沈七芽因為白啟峰那句:隻要你不死,我們就不會丟下你,哭得眼淚直流;她哥哥也曾說過,隻要她活下去,他總能找到證據為她翻案。
隻是,她毀約了。
沒有做到自己的承諾。
“怎麽樣?”
在生死崖上幾個人拉都拉不住,要生死相隨的馮文慶,父子倆回來,進入書房裏的暗室,滿臉期待問室內正在對著一具四方,有著繁複花紋銅箱子輕輕扭動自己手上鐵片的老者。

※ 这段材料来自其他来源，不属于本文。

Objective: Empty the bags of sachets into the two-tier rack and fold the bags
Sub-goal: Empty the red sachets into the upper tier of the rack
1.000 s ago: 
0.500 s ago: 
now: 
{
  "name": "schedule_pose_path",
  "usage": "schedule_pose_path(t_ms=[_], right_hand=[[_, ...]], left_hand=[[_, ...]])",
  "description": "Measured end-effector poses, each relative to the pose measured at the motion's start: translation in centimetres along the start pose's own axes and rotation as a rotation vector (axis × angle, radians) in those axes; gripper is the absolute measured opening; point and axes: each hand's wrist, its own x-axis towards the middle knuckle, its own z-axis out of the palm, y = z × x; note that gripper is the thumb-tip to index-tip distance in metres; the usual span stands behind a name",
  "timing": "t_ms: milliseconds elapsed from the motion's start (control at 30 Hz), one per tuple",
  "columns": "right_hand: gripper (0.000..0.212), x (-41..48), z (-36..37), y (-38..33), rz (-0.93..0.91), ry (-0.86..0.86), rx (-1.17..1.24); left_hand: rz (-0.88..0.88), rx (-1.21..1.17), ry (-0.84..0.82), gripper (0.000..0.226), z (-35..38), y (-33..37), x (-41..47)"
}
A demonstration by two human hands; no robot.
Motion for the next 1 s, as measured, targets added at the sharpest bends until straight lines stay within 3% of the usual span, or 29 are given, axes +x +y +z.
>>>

老者已經老得臉上皺紋如同一道道地溝,全堆積到一塊,眉毛,牙齒已經掉光。
精神頭不錯,手很穩,麵對馮文慶的詢問,他不慌不忙地放下手中的工具,搖搖頭,“難啊。”
難?
這可不是馮文慶父子想要的答案。
“叔爺唉,你老可得盡盡心啊,這裏頭可是價格連城的地契,莊子、鋪子明暗印,單是太後壓箱底都有一百萬的銀票,還不算上其他人。
有了這些,我們馮家子孫十八代都能富貴享樂。”
想到裏麵數不清的嫁妝,馮文慶興奮不已。
正因為如此巨額的嫁妝,他們不惜冒著全族覆滅的風險來設局陷害沈七芽,事實證明,隻要膽子夠大,上千上萬的家財滾滾而來。
太後寵愛又如何?
沈七芽與龍曲尊私通,抓奸在床,縱是有口,她亦百口難辨。
現在,親眼目睹沈七芽墜下生死崖,一直高提的心平安落地,人都死了,死無對證,何況中間還有個愛沈七芽愛得瘋狂的龍曲尊,真是天助他馮家。
果然,運氣來了,擋了擋不住,注定他馮家發這筆大財。
“我再斟酌,斟酌……”
老者沒有誇下海口,而是拿起鐵片又繼續搗鼓起來。
父子倆沒有催,坐在旁邊耐心等待。